Transcribe the entries below without alteration.
•••
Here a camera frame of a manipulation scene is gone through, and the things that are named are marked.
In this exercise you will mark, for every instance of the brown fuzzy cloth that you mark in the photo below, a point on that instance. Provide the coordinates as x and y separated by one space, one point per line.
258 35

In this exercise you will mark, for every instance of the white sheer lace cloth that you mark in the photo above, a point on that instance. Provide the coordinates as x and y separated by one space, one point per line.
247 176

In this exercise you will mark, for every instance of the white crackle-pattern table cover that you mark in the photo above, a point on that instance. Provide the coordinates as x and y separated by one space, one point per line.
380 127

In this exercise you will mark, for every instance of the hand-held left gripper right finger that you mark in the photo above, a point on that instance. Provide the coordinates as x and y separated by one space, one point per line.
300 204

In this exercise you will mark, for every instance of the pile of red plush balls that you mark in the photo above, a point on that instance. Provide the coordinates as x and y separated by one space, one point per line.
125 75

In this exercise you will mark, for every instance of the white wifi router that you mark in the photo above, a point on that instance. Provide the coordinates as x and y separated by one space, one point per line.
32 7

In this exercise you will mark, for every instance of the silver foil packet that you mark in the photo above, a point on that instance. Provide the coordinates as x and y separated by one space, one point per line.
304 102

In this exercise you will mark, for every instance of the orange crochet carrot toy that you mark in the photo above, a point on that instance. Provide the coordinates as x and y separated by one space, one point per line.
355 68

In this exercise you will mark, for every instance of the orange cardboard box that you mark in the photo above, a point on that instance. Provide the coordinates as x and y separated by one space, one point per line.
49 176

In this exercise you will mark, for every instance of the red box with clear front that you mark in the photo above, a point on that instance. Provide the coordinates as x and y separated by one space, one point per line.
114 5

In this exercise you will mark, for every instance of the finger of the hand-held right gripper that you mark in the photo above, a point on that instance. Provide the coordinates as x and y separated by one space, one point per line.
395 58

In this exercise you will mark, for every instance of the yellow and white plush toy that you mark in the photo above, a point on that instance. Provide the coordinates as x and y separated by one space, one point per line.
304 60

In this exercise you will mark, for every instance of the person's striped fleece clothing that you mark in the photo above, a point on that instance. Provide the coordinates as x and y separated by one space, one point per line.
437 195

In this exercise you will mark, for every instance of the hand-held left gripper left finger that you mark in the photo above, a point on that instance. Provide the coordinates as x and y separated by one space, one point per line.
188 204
•••
- Answer for this exercise
Here a camera frame of a manipulation scene is gone through, and the things that are named are marked.
In this exercise you will mark, for every instance of the brown fuzzy cloth that you mark in the photo below, a point on that instance. Provide the coordinates as x and y separated by one space, one point per line.
258 35

In this exercise you will mark, for every instance of the white sheer lace cloth that you mark in the photo above, a point on that instance. Provide the coordinates as x and y separated by one space, one point per line.
247 176

In this exercise you will mark, for every instance of the white crackle-pattern table cover that you mark in the photo above, a point on that instance. Provide the coordinates as x and y separated by one space, one point per line.
380 127

In this exercise you will mark, for every instance of the hand-held left gripper right finger that you mark in the photo above, a point on that instance. Provide the coordinates as x and y separated by one space, one point per line.
300 204

In this exercise you will mark, for every instance of the pile of red plush balls that you mark in the photo above, a point on that instance. Provide the coordinates as x and y separated by one space, one point per line.
125 75

In this exercise you will mark, for every instance of the white wifi router that you mark in the photo above, a point on that instance. Provide the coordinates as x and y separated by one space, one point per line.
32 7

In this exercise you will mark, for every instance of the silver foil packet that you mark in the photo above, a point on that instance. Provide the coordinates as x and y separated by one space, one point per line.
304 102

In this exercise you will mark, for every instance of the orange crochet carrot toy that you mark in the photo above, a point on that instance. Provide the coordinates as x and y separated by one space, one point per line.
355 68

In this exercise you will mark, for every instance of the orange cardboard box that you mark in the photo above, a point on that instance. Provide the coordinates as x and y separated by one space, one point per line.
49 176

In this exercise you will mark, for every instance of the red box with clear front that you mark in the photo above, a point on that instance. Provide the coordinates as x and y separated by one space, one point per line.
114 5

In this exercise you will mark, for every instance of the finger of the hand-held right gripper that you mark in the photo above, a point on that instance. Provide the coordinates as x and y separated by one space, one point per line.
395 58

In this exercise you will mark, for every instance of the yellow and white plush toy that you mark in the photo above, a point on that instance. Provide the coordinates as x and y separated by one space, one point per line.
304 60

In this exercise you will mark, for every instance of the person's striped fleece clothing that you mark in the photo above, a point on that instance. Provide the coordinates as x and y separated by one space, one point per line.
437 195

In this exercise you will mark, for every instance of the hand-held left gripper left finger that you mark in the photo above, a point on that instance. Provide the coordinates as x and y separated by one space, one point per line.
188 204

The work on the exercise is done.